Make an exact copy of all the records.

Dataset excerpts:
┌──
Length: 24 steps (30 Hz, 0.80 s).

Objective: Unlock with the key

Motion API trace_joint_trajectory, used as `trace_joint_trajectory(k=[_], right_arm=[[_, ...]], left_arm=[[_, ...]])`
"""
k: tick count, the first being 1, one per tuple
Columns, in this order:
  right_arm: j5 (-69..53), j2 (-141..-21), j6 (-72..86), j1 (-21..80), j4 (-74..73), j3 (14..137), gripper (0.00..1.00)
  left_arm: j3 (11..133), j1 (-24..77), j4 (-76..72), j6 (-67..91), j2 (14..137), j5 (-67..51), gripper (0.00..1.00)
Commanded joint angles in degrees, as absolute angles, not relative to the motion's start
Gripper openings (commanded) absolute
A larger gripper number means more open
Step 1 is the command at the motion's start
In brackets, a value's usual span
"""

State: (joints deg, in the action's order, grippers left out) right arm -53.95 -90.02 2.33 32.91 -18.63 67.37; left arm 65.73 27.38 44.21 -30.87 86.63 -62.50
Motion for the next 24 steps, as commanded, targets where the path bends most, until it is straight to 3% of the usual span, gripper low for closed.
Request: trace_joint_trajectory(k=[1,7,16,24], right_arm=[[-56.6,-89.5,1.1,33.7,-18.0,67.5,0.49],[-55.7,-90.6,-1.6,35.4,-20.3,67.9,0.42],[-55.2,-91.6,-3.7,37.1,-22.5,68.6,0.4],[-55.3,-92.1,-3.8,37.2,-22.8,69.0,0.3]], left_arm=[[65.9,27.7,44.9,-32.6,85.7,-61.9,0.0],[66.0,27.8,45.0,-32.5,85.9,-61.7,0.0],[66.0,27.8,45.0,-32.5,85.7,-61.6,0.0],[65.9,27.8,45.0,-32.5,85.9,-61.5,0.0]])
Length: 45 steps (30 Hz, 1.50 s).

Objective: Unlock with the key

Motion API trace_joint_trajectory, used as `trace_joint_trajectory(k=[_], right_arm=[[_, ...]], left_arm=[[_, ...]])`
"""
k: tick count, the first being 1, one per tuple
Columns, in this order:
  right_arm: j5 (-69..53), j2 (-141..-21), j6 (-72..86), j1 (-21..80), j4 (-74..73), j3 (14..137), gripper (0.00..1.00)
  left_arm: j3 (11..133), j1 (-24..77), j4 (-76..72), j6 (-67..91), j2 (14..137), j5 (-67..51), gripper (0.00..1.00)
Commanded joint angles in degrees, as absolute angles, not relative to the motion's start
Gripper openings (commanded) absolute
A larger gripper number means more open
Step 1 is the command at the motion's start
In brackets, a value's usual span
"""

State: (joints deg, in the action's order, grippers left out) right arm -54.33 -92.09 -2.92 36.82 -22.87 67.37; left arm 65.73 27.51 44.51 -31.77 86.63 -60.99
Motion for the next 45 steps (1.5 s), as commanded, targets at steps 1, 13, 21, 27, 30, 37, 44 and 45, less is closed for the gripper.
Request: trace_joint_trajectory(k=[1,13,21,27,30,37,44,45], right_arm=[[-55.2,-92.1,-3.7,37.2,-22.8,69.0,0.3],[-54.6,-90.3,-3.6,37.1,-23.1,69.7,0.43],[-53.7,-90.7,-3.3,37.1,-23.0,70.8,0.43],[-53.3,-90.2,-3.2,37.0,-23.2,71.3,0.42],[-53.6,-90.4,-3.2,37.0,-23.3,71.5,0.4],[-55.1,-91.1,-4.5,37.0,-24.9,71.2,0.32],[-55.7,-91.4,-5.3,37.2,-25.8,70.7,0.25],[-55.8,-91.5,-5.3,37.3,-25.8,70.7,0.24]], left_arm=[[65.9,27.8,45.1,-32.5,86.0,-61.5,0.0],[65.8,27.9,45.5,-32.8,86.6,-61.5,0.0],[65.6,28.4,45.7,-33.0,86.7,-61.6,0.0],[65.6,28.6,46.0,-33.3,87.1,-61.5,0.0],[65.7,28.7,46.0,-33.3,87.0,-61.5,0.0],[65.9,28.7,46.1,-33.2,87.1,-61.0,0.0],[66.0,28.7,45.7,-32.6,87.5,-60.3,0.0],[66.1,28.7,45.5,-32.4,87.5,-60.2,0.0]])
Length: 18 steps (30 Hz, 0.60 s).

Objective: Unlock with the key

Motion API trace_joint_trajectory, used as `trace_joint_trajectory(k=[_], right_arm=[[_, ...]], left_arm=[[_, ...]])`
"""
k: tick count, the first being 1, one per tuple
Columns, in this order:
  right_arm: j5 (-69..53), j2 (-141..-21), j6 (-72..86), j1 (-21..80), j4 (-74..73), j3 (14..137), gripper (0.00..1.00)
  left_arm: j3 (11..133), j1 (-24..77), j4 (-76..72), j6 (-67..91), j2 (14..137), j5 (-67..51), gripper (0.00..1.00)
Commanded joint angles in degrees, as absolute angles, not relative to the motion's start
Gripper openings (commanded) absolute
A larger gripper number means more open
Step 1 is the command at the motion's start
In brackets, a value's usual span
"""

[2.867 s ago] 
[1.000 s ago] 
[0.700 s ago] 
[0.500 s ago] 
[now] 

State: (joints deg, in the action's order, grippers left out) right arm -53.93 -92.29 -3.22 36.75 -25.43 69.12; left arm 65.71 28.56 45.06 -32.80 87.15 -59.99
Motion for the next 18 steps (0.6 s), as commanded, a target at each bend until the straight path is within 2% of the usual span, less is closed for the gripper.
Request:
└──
• **The answer**:
Length: 24 steps (30 Hz, 0.80 s).

Objective: Unlock with the key

Motion API trace_joint_trajectory, used as `trace_joint_trajectory(k=[_], right_arm=[[_, ...]], left_arm=[[_, ...]])`
"""
k: tick count, the first being 1, one per tuple
Columns, in this order:
  right_arm: j5 (-69..53), j2 (-141..-21), j6 (-72..86), j1 (-21..80), j4 (-74..73), j3 (14..137), gripper (0.00..1.00)
  left_arm: j3 (11..133), j1 (-24..77), j4 (-76..72), j6 (-67..91), j2 (14..137), j5 (-67..51), gripper (0.00..1.00)
Commanded joint angles in degrees, as absolute angles, not relative to the motion's start
Gripper openings (commanded) absolute
A larger gripper number means more open
Step 1 is the command at the motion's start
In brackets, a value's usual span
"""

State: (joints deg, in the action's order, grippers left out) right arm -53.95 -90.02 2.33 32.91 -18.63 67.37; left arm 65.73 27.38 44.21 -30.87 86.63 -62.50
Motion for the next 24 steps, as commanded, targets where the path bends most, until it is straight to 3% of the usual span, gripper low for closed.
Request: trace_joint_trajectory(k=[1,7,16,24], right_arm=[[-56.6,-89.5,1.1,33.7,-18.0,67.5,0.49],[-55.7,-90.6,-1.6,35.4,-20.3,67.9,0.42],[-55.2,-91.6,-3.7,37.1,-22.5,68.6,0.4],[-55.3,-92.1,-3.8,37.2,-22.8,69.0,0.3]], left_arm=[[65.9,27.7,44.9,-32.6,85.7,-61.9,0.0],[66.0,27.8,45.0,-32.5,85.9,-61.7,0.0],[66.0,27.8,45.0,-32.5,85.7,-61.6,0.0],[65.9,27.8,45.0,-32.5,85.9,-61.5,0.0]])
Length: 45 steps (30 Hz, 1.50 s).

Objective: Unlock with the key

Motion API trace_joint_trajectory, used as `trace_joint_trajectory(k=[_], right_arm=[[_, ...]], left_arm=[[_, ...]])`
"""
k: tick count, the first being 1, one per tuple
Columns, in this order:
  right_arm: j5 (-69..53), j2 (-141..-21), j6 (-72..86), j1 (-21..80), j4 (-74..73), j3 (14..137), gripper (0.00..1.00)
  left_arm: j3 (11..133), j1 (-24..77), j4 (-76..72), j6 (-67..91), j2 (14..137), j5 (-67..51), gripper (0.00..1.00)
Commanded joint angles in degrees, as absolute angles, not relative to the motion's start
Gripper openings (commanded) absolute
A larger gripper number means more open
Step 1 is the command at the motion's start
In brackets, a value's usual span
"""

State: (joints deg, in the action's order, grippers left out) right arm -54.33 -92.09 -2.92 36.82 -22.87 67.37; left arm 65.73 27.51 44.51 -31.77 86.63 -60.99
Motion for the next 45 steps (1.5 s), as commanded, targets at steps 1, 13, 21, 27, 30, 37, 44 and 45, less is closed for the gripper.
Request: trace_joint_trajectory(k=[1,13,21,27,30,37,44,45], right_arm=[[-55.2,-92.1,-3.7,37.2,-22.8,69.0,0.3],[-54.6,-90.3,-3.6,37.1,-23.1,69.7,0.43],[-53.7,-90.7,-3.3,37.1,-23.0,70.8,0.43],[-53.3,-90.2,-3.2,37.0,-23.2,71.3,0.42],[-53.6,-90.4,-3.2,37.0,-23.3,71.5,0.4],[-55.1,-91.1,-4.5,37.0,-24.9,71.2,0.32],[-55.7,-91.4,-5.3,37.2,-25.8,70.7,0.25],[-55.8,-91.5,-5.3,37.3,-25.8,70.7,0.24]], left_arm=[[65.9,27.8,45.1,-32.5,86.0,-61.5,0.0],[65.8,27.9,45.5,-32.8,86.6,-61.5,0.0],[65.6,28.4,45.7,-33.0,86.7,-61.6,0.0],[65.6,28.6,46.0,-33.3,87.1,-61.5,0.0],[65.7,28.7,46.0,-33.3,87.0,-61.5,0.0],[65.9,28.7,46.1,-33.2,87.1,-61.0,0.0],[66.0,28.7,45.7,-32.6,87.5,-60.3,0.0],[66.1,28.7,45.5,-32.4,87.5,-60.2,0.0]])
Length: 18 steps (30 Hz, 0.60 s).

Objective: Unlock with the key

Motion API trace_joint_trajectory, used as `trace_joint_trajectory(k=[_], right_arm=[[_, ...]], left_arm=[[_, ...]])`
"""
k: tick count, the first being 1, one per tuple
Columns, in this order:
  right_arm: j5 (-69..53), j2 (-141..-21), j6 (-72..86), j1 (-21..80), j4 (-74..73), j3 (14..137), gripper (0.00..1.00)
  left_arm: j3 (11..133), j1 (-24..77), j4 (-76..72), j6 (-67..91), j2 (14..137), j5 (-67..51), gripper (0.00..1.00)
Commanded joint angles in degrees, as absolute angles, not relative to the motion's start
Gripper openings (commanded) absolute
A larger gripper number means more open
Step 1 is the command at the motion's start
In brackets, a value's usual span
"""

[2.867 s ago] 
[1.000 s ago] 
[0.700 s ago] 
[0.500 s ago] 
[now] 

State: (joints deg, in the action's order, grippers left out) right arm -53.93 -92.29 -3.22 36.75 -25.43 69.12; left arm 65.71 28.56 45.06 -32.80 87.15 -59.99
Motion for the next 18 steps (0.6 s), as commanded, a target at each bend until the straight path is within 2% of the usual span, less is closed for the gripper.
Request:

No additional answer text is required.